Search code examples
gitperformancegarbage-collection

Is it possible to get `git gc` to pack reflog objects?


As hinted by answer https://stackoverflow.com/a/32025729 I've configured remote bare repo with

git config gc.pruneExpire never
git config gc.reflogExpire never

and as a result, I always keep all stored commits of all branches and tags even if I do not create permanent branch names or tags for all those commits.

However, this will cause following warning to appear in long run:

warning: There are too many unreachable loose objects; run 'git prune' to remove them.

This is caused by the fact that the dangling commits that I want to keep forever are always stored as loose objects.

Is there a nice way to get git to include dangling commits referenced only by reflog in pack files on purpose? That would allow performance to keep high and not lose unnamed history.

I know that I can workaround the warning by setting gc.auto to some really high number but that will cause (minor?) performance problem in the long run.


Solution

  • Git is supposed to pack reflog-only-reachable objects. So what you describe is not supposed to happen.

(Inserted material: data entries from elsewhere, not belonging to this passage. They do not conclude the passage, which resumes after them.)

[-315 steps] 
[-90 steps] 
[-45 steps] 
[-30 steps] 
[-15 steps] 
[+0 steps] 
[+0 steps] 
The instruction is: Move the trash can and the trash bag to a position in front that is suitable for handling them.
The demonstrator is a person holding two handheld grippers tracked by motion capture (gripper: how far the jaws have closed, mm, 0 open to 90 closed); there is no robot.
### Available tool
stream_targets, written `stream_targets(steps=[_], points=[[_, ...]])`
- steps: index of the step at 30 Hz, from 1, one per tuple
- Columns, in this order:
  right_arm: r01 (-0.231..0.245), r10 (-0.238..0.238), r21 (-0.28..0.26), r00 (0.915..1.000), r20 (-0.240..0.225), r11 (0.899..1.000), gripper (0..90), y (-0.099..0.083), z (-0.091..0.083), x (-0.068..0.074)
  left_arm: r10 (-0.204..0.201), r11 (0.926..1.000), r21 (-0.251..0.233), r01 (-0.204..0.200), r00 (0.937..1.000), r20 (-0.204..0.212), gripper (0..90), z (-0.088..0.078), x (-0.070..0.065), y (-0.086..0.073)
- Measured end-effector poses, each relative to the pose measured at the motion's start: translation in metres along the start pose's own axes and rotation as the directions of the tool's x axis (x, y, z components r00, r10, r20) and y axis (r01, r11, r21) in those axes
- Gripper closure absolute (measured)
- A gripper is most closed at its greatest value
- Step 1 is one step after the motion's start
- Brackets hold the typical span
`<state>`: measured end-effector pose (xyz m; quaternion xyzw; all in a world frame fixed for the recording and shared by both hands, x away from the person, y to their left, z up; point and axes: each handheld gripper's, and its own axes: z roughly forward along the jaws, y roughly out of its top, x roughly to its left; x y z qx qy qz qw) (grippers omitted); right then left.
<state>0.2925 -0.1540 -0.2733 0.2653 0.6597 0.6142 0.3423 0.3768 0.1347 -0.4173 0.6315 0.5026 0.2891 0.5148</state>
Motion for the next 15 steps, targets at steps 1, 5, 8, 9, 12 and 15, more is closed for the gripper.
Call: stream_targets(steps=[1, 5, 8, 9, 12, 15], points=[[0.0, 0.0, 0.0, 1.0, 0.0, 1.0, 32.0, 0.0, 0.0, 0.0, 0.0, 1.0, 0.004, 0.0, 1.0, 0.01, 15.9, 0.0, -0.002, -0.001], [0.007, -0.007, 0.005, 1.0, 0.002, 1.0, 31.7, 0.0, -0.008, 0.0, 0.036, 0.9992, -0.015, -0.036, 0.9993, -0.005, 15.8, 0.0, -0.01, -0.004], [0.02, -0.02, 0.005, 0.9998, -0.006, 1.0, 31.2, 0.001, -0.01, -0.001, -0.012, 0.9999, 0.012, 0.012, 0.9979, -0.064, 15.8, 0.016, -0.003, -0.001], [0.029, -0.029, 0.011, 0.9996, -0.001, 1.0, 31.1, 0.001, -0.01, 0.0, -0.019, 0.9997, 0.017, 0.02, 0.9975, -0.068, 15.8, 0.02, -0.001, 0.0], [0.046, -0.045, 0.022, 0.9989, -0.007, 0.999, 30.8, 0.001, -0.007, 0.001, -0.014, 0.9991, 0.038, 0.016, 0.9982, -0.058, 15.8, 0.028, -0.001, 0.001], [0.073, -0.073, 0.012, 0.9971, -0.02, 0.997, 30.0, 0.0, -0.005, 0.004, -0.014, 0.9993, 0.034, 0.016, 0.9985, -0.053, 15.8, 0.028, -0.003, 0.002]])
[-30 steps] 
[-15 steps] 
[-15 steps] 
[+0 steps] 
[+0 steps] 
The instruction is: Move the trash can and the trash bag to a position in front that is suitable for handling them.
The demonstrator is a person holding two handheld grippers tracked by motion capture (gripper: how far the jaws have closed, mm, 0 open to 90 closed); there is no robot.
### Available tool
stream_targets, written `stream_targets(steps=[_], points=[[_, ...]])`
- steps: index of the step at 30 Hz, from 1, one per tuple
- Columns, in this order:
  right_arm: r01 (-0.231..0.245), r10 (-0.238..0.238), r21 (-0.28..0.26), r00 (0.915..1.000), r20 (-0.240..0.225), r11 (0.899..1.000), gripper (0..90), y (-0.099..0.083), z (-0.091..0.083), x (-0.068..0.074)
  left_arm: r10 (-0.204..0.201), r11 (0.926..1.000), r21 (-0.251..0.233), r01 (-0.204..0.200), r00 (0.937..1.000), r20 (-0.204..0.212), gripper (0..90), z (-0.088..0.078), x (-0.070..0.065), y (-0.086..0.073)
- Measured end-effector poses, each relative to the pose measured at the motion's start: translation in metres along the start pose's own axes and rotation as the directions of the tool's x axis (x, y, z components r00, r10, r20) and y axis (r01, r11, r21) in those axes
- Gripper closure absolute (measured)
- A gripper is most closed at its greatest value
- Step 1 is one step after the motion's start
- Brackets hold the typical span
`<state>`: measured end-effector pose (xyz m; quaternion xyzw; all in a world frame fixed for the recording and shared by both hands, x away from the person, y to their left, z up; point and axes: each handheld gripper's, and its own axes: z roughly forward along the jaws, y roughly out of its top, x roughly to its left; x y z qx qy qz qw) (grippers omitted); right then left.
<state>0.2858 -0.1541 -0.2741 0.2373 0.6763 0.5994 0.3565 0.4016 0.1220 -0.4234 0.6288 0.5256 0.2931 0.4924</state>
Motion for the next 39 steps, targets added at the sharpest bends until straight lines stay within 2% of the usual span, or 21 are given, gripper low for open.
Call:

    What could be happening is that you haven’t enabled the reflog in the bare repository (it is by default not enabled). [1] To enable the reflog in a repository:

    git config core.logAllRefUpdates always
    

    OP asked about this on the Git mailing list. Jeff King respondend.

    That's not what's supposed to happen. A normal git-gc (or directly running the "git repack" it spawns) should consider objects in reflogs reachable, and pack them as it would an object reachable from a ref. This has been the case since 63049292e0 (Teach git-repack to preserve objects referred to by reflog entries., 2006-12-18).

    Just to double check: are you sure you have reflogs? They're not enabled by default in bare repos.

    Notes

    1. There’s also cruft packs, a pack type for unreachable objects. But that didn’t exist in 2019.